▶ [Exercise details]: Scan the lines below for the string "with" and copy every one that has it.

▶ [Information supplied]:
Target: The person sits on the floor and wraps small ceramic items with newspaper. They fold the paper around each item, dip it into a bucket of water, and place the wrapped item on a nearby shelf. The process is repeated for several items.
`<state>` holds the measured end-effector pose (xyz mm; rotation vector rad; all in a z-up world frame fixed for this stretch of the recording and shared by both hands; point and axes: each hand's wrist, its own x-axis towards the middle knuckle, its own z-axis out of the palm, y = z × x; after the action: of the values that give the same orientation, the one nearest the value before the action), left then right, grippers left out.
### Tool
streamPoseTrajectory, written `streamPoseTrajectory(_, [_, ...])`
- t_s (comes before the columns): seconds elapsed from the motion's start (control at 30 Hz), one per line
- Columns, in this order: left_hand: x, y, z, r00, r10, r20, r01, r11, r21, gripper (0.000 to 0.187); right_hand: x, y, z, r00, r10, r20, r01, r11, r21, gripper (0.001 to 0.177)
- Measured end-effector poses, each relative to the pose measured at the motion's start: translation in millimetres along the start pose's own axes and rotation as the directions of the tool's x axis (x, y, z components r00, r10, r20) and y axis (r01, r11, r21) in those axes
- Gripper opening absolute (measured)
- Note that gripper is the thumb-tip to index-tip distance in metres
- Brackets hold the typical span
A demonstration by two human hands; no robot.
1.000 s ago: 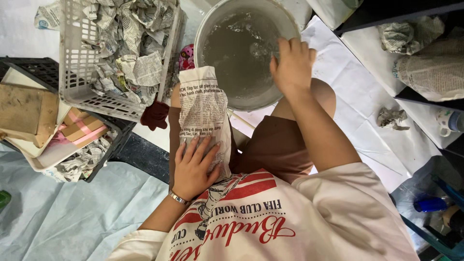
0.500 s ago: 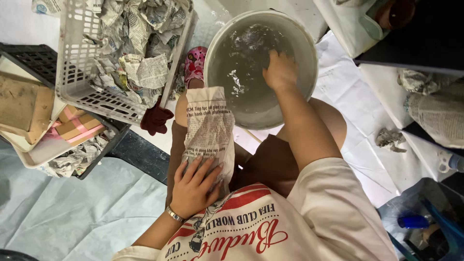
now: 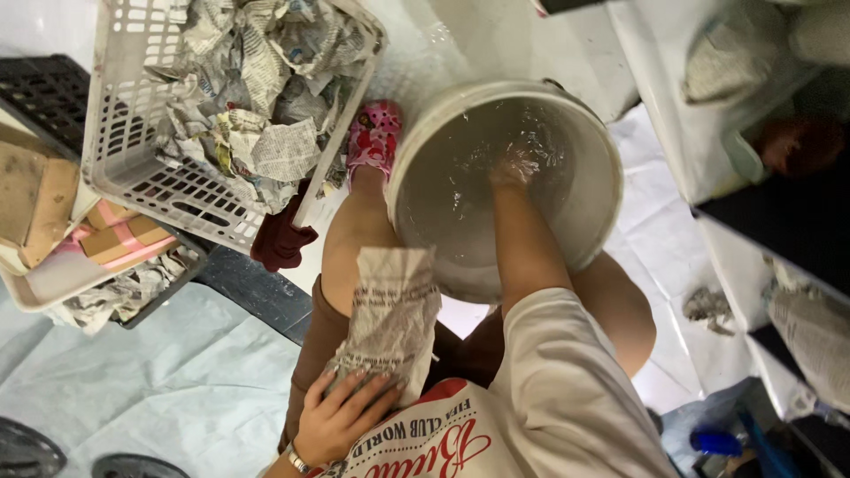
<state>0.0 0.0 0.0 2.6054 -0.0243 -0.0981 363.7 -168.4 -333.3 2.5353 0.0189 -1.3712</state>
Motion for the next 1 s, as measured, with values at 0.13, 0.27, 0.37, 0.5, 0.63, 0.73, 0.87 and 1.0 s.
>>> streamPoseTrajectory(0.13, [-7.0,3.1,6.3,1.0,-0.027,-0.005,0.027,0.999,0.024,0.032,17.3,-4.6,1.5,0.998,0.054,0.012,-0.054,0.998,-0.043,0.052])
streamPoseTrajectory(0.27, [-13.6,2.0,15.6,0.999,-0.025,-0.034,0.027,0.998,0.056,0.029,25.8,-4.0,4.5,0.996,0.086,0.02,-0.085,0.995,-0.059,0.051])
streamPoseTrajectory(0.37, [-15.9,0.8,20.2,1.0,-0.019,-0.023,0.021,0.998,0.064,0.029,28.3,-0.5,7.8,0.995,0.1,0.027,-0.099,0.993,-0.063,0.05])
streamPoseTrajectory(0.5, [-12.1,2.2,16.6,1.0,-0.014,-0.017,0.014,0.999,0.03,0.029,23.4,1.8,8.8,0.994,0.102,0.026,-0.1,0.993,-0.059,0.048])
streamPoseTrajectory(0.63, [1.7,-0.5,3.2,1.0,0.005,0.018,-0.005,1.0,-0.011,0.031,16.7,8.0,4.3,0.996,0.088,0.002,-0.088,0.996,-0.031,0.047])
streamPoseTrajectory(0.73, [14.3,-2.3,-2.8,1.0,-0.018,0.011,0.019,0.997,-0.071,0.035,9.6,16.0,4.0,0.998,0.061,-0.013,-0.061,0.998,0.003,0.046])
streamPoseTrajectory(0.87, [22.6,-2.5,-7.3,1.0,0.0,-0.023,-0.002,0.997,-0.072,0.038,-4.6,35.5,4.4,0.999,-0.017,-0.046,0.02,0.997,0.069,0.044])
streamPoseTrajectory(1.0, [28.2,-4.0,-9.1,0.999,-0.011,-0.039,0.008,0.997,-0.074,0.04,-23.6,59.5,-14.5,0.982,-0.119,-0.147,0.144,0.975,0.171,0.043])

▶ [Result of this task]:
Target: The person sits on the floor and wraps small ceramic items with newspaper. They fold the paper around each item, dip it into a bucket of water, and place the wrapped item on a nearby shelf. The process is repeated for several items.
Motion for the next 1 s, as measured, with values at 0.13, 0.27, 0.37, 0.5, 0.63, 0.73, 0.87 and 1.0 s.

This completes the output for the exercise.